Post-termination restrictive covenants are an invaluable tool for employers seeking to protect their confidential information. Such covenants include: non-compete, non-solicit of employees, non-solicit of clients, non-deal of clients and non-engagement of employees.
A restrictive covenant will only be enforceable if it goes no further in scope than reasonably necessary to protect a legitimate interest (for example, confidential information, client connection or workforce stability). If it goes further, it should be rendered void and unenforceable as an unlawful restraint of trade. The onus of proof is on the employer. Enforceability is judged at the time the restrictive covenant is entered into. So when an employee is to be promoted, consideration should be given to amending the restrictions.
Restrictive covenants are considered more stringently in employment contracts than those in commercial contracts, due to the perceived inequality of bargaining power. In practice, 12 months is likely to be the maximum enforceable period of a restrictive covenant in an employment contract for senior employees.
Generally, non-engagement and non-compete restrictions are harder to enforce than non-deals and non-solicits. Non-competes will usually not be enforced if restrictions on soliciting or dealing with clients would be sufficient protection. There is no requirement in the UK for an employee to receive any remuneration during the period of non-compete.
Drafting is key. Restrictive covenants need to be tailor-made to the specific employee. Relevant questions include: does the non-solicit of employees carve out the more junior employees? Does the non-solicit and non-deal of clients only include those clients with whom the employee or their direct reports had contact over a specified look-back period? Does the non-compete refer to competing businesses and not competing entities? Is there a set-off for any time spent on garden leave?
How can restrictive covenants be enforced?
An employer can apply to the High Court for injunctive relief to enforce restrictive covenants and for damages, although court costs can often be prohibitive. Most restrictive covenant disputes are resolved in the pre-litigation phase.
Due to increased globalisation and the internet-based nature of business, the international reach of restrictive covenants may need to be considered. Enforcement on an international basis is a complex area – an area set to become more difficult in a post-Brexit era.
Can a new employer be held liable?
A new employer, hiring someone with restrictive covenants in favour of a former employer, may face injunctive action for inducing any breach of those restrictions by the employee. To strengthen such a claim, employment contracts often provide that restrictive covenant provisions should be brought to the attention of any prospective new employer.
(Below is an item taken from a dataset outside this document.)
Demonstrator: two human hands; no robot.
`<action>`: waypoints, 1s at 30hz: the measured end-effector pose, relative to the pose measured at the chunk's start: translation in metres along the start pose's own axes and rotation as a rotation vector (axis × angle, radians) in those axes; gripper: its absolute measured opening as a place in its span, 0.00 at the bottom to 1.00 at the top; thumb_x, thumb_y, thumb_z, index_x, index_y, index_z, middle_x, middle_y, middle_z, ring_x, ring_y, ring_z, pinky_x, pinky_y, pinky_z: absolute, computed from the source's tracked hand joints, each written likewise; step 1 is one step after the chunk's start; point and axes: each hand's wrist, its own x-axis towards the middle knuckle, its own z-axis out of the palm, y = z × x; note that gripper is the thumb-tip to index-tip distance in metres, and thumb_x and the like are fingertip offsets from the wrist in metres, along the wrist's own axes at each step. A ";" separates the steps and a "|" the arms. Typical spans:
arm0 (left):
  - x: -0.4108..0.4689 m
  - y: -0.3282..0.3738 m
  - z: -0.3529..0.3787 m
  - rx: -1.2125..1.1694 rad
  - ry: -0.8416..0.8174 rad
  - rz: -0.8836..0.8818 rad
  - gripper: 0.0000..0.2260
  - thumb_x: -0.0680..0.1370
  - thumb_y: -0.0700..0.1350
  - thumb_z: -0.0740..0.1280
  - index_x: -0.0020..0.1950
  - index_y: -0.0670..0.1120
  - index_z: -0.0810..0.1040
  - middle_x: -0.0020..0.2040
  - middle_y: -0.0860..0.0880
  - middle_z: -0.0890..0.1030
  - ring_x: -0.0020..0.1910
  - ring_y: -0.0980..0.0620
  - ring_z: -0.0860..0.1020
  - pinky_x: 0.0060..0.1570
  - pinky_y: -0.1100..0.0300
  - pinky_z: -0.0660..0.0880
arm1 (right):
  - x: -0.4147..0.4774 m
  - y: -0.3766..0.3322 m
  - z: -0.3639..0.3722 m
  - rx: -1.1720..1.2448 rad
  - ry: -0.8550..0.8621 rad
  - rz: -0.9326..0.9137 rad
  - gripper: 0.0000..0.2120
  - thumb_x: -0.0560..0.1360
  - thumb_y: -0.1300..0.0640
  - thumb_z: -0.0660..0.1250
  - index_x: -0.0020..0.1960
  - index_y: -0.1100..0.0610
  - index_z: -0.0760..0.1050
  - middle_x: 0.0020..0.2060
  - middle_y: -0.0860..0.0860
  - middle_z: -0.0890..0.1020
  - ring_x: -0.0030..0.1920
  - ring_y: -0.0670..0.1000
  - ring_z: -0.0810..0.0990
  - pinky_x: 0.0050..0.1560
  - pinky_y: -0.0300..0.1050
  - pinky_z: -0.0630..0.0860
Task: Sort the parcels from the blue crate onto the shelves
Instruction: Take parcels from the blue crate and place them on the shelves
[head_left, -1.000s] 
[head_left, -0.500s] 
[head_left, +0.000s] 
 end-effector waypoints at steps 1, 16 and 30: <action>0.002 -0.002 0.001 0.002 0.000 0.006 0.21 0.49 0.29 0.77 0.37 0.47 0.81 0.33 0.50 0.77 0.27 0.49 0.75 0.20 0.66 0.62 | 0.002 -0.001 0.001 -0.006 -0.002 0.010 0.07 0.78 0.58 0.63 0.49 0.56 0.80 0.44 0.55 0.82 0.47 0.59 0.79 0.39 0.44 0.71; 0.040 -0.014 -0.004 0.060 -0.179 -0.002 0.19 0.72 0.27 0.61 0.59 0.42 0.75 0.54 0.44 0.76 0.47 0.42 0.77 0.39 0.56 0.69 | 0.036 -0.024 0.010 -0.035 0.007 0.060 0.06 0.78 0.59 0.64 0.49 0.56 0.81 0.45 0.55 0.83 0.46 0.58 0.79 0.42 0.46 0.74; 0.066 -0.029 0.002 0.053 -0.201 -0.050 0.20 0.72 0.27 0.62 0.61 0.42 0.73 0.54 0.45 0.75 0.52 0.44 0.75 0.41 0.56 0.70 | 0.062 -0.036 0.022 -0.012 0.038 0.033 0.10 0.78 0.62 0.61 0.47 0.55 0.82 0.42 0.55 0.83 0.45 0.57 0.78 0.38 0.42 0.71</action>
It is also common for former employers to notify a new employer of any restrictions directly.
There is a growing trend for employers to include a warranty in the employment contract that the employee is not aware of any legal restrictions preventing him or her working. A sensible new employer will nonetheless ask a prospective employee whether they are bound by any restrictions.
Much litigation has centred on team moves. Strategy on such moves, whether acting as ‘poacher’ or ‘gamekeeper’, needs careful consideration. They often involve unlawful solicitation of employees by an employee (the ‘recruiting agent’) while currently employed (whether on garden leave or not) or in the period of a non-solicit restrictive covenant. The evidence in such cases can involve disclosure of lively communications on WhatsApp and by text.
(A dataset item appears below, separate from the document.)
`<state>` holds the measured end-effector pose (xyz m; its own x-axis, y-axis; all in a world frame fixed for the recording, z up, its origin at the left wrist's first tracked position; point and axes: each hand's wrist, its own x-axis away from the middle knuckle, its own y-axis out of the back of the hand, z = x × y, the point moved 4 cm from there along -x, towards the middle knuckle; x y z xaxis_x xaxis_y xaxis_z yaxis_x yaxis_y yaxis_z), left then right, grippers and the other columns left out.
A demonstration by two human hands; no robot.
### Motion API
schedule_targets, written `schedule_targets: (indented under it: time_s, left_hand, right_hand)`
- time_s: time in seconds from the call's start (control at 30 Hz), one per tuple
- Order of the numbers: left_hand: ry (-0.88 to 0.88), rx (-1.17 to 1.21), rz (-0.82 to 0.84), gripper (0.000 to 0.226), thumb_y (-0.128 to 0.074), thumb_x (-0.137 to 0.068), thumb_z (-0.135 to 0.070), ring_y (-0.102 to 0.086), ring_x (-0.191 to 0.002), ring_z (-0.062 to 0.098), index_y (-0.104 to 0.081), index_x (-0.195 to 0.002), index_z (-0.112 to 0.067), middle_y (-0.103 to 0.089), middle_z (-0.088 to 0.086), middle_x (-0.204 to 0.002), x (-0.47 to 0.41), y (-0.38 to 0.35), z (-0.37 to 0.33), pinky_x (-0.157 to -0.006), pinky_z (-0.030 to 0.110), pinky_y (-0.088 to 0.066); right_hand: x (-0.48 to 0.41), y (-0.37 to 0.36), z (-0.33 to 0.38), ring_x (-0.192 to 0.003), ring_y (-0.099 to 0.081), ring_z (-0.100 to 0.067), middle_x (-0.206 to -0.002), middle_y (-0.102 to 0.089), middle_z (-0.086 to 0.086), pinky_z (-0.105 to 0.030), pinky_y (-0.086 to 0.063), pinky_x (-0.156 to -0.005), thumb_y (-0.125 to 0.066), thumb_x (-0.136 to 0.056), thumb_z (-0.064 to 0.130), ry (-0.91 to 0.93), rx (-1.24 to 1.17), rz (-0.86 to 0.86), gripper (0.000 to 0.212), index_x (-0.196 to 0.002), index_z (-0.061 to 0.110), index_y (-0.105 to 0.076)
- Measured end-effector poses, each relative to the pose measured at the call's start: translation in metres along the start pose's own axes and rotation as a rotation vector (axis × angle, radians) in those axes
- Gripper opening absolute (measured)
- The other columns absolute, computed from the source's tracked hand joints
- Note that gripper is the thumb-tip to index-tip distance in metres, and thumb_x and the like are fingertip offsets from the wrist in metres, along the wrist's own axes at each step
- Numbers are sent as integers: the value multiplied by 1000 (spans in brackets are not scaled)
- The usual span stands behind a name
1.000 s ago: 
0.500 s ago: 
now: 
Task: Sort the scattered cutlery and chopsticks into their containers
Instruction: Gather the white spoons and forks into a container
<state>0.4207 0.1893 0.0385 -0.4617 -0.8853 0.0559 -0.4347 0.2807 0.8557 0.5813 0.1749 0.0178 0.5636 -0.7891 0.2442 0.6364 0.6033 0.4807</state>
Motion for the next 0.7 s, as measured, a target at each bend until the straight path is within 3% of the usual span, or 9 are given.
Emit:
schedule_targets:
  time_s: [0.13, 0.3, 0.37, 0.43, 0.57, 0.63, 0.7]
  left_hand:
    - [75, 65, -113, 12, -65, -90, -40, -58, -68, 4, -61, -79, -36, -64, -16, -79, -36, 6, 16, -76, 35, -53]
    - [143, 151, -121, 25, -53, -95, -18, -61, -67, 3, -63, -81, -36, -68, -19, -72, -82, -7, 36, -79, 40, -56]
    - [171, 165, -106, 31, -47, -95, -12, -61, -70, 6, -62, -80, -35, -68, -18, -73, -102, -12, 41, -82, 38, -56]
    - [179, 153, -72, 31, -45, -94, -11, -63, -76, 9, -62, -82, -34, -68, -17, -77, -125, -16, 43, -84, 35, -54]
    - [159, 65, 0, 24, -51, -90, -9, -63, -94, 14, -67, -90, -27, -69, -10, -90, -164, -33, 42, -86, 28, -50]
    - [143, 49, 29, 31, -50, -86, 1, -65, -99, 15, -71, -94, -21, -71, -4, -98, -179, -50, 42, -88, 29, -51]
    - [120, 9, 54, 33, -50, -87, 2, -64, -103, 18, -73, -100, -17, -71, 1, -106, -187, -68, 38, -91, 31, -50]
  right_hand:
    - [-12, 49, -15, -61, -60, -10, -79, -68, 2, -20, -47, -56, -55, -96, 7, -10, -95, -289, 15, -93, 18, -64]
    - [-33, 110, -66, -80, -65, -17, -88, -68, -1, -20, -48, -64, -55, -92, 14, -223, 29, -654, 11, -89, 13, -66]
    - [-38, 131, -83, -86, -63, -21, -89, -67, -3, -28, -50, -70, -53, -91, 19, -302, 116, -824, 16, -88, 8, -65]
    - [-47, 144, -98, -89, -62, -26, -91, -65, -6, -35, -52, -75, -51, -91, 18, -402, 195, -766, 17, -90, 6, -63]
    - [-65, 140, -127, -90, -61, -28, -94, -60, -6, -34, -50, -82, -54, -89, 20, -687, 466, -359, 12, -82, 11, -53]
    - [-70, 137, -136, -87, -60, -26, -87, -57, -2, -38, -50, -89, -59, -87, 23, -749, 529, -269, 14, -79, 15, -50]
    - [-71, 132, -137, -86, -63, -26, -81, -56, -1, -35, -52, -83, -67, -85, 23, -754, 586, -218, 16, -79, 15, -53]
Anti-team move clauses are growing in popularity – restricting an employee's ability to join former colleagues. These are difficult to enforce.
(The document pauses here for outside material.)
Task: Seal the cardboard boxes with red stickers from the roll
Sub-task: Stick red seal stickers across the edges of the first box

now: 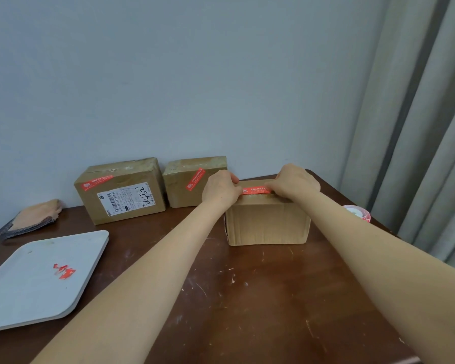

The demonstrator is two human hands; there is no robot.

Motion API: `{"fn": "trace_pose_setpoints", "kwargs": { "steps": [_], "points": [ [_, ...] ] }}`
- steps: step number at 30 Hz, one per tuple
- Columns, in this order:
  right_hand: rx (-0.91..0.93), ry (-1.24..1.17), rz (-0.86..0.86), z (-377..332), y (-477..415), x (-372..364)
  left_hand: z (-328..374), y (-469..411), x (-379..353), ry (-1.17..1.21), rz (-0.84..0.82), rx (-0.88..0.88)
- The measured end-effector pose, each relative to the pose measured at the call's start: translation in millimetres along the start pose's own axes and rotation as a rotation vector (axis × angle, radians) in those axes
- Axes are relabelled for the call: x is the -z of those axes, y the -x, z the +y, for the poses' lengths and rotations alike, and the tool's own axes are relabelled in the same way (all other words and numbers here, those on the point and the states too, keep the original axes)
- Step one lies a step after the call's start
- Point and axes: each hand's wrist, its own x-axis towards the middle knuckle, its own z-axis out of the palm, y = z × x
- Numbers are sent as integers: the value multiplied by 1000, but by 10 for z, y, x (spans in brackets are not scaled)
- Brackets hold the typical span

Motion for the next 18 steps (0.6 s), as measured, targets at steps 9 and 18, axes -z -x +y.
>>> {"fn": "trace_pose_setpoints", "kwargs": {
  "steps": [9,18],
  "points": [
    [9,-51,-9,14,-14,16,10,-2,33,-14,-13,-15],
    [14,53,29,-9,55,-18,33,2,40,-21,-17,-17]
  ]
}}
What if an employee claims constructive dismissal?
If an employee is successful in claiming constructive dismissal (by accepting a fundamental breach of the employment contract bringing it to an end) then he or she is no longer bound by the post-termination restrictions. Courts give careful scrutiny to such claims in circumstances where the employee has new employment lined up or is moving as part of a team move.
What are the alternatives?
It is possible to address the threat posed by departing employees to some extent by notice provisions, during which time an employee may be required to spend time on garden leave. This is recognised as the best form of protection, as the employee will be bound by stringent employment obligations and will therefore be kept out of the hands of another employer. However, salary and benefits would need to be paid as usual during the notice period. Often an employer wants to cut ties quickly and exercise a pay in lieu of notice clause to immediately terminate the employment contract. Garden leave provisions would not be applicable in gross misconduct dismissals.
An employee's duty not to misuse confidential information provides inadequate protection for an employer because it is often difficult to know what amounts to confidential information and whether a departing employee has actually taken it. Also, many senior employees may carry detailed confidential information in their heads.